WhoOwnsTheData ENG
Introduction
The collection or generation of research data is usually associated with significant financial, personnel, and time expenditure. But who actually "owns" this research data? A more accurate way to phrase this question is "Who has what rights to research data?", as there is no ownership of digital research data.
This text serves to outline various (legal) positions and aims to make them more accessible to researchers, especially at German universities. Understanding these positions is important, e.g., for creating documented agreements on usage rights to research data, as recommended by the Deutsche Forschungsgemeinschaft (DFG). This text pertains to the German legal framework.
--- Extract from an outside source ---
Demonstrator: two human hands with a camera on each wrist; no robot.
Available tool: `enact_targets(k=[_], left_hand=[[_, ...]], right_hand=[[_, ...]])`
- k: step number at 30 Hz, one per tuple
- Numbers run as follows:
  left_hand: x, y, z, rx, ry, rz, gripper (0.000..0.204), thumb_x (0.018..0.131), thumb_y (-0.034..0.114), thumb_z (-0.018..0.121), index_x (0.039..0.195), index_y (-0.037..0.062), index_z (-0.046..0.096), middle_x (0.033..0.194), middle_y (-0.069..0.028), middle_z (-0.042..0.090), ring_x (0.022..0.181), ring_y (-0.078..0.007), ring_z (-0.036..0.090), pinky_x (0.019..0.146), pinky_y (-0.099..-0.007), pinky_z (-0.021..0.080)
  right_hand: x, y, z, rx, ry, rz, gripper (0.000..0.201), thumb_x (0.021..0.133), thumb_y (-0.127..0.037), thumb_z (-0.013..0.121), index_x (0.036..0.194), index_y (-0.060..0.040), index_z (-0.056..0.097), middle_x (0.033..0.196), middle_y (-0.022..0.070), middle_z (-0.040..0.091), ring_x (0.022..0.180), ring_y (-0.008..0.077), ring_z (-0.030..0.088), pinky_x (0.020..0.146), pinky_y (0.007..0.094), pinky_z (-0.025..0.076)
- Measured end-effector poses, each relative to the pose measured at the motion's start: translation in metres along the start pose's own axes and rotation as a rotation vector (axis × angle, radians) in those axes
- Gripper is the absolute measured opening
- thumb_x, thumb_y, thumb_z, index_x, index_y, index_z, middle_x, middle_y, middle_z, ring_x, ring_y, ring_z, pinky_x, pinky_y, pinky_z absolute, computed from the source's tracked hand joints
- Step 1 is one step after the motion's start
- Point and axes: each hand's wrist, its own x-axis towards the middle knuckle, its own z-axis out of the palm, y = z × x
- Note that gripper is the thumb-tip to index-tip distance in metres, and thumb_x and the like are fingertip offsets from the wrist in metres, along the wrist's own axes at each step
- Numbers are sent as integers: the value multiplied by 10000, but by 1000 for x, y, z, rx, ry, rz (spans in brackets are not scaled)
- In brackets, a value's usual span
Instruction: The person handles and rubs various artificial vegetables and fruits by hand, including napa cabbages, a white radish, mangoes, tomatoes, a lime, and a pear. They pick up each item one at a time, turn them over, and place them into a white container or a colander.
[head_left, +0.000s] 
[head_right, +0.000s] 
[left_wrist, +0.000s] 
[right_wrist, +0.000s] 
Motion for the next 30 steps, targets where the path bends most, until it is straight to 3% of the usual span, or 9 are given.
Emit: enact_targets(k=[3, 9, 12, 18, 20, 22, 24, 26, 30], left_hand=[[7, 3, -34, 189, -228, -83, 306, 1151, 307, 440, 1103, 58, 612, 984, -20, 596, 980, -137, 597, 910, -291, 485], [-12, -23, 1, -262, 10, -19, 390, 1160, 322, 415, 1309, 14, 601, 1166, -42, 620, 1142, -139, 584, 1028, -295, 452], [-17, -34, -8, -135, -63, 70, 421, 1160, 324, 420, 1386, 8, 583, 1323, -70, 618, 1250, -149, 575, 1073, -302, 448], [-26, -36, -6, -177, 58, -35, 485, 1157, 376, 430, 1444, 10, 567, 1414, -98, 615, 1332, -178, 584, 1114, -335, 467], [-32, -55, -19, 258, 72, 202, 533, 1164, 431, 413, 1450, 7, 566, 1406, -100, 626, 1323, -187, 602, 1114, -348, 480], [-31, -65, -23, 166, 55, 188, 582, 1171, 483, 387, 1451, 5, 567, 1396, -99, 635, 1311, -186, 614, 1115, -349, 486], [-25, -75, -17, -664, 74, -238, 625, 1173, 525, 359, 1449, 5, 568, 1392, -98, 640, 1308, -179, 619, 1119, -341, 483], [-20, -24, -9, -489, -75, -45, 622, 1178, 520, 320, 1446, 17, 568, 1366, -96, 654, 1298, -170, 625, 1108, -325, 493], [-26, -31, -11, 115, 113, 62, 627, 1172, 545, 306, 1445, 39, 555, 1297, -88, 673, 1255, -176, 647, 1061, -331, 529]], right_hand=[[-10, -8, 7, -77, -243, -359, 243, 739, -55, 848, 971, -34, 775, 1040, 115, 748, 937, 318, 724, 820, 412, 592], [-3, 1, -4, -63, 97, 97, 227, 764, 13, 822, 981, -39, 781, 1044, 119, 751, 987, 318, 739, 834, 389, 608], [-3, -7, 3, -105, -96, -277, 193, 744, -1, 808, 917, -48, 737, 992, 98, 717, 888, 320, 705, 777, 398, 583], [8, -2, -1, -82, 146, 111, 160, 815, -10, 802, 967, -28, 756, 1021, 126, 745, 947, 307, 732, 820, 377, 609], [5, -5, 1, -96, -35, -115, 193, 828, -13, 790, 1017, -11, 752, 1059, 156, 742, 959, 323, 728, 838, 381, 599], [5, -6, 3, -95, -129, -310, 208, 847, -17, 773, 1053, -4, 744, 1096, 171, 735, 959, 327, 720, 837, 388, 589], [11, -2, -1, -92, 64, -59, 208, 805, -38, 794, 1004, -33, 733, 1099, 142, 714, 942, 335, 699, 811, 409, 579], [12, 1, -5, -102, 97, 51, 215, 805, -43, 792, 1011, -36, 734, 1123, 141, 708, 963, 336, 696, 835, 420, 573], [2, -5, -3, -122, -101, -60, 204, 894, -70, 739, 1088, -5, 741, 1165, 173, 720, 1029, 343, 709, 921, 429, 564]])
In addition to the legal requirements of German copyright law (German: Urheberrechtsgesetz) and General Data Protection Regulation, ethical frameworks such as the DFG Code of Conduct Guidelines for Safeguarding Good Research Practice [@dfg2022] or the CARE Principles [@carroll2020] are also relevant for researchers.
When it comes to questions such as "Am I allowed to publish the data at all?" or “Can I take data with me when moving to another institution” (See e.g., chapter 4 in [@wuensche2022]), legal issues often become complex and difficult for laypeople. Generally, cases need to be examined individually, and different legal positions may be in tension with one another. Judgements generally should be made in the spirit of balancing the interests and regulations described below.
Highly recommended: Documented agreements on usage rights
To avoid conflicts over data from arising in the first place, it is recommended to discuss responsibilities and expectations at an early stage and to document agreements on usage rights in writing. In most German scientific institutions, this provision is even mandatory in documents on good scientific practice, since the guidelines of the DFG Code of Conduct are legally binding for almost all institutions in Germany (see also Chapter 3). In "Guideline 10: Legal and ethical frameworks, usage rights" of the Code, the authors state:
"Where possible and practicable, researchers conclude documented agreements on usage rights at the earliest possible point in a research project. Documented agreements are especially useful when multiple academic and/or non-academic institutions are involved in a research project or when it is likely that a researcher will move to a different institution and continue using the data he or she generated for his or her own research purposes"
Agreements on the usage rights of data should be concluded in the spirit of balancing interests and fairness to all parties involved.
Copyright Protection
In the text below, the term "copyright" always refers to German copyright law. Unlike, for example, books or journal articles, which are generally subject to copyright, research data are only copyright protected under certain conditions. This distinction is relevant because only in the case of data that are copyright protected, the rights to publication and attribution are reserved for the copyright holders (It should be noted that, for example, the right to publication may be restricted by other legal positions, such as employment relationships, or that the obligation to attribute is also applicable to public domain data according to good scientific practice). Only in the case of copyright-protected data can copyright holders grant permission for use by third parties, for example, with an open license. Granting an open license for copyright-free (=public domain) data has no legal effect.
The distinction as to whether copyright protection applies or not to research data is simple in many cases. The next two sections provide guidance on this. In case of uncertainty, it is safer to assume existing copyright protection. Personnel and/or financial resources used for data collection are in any case irrelevant to the assessment.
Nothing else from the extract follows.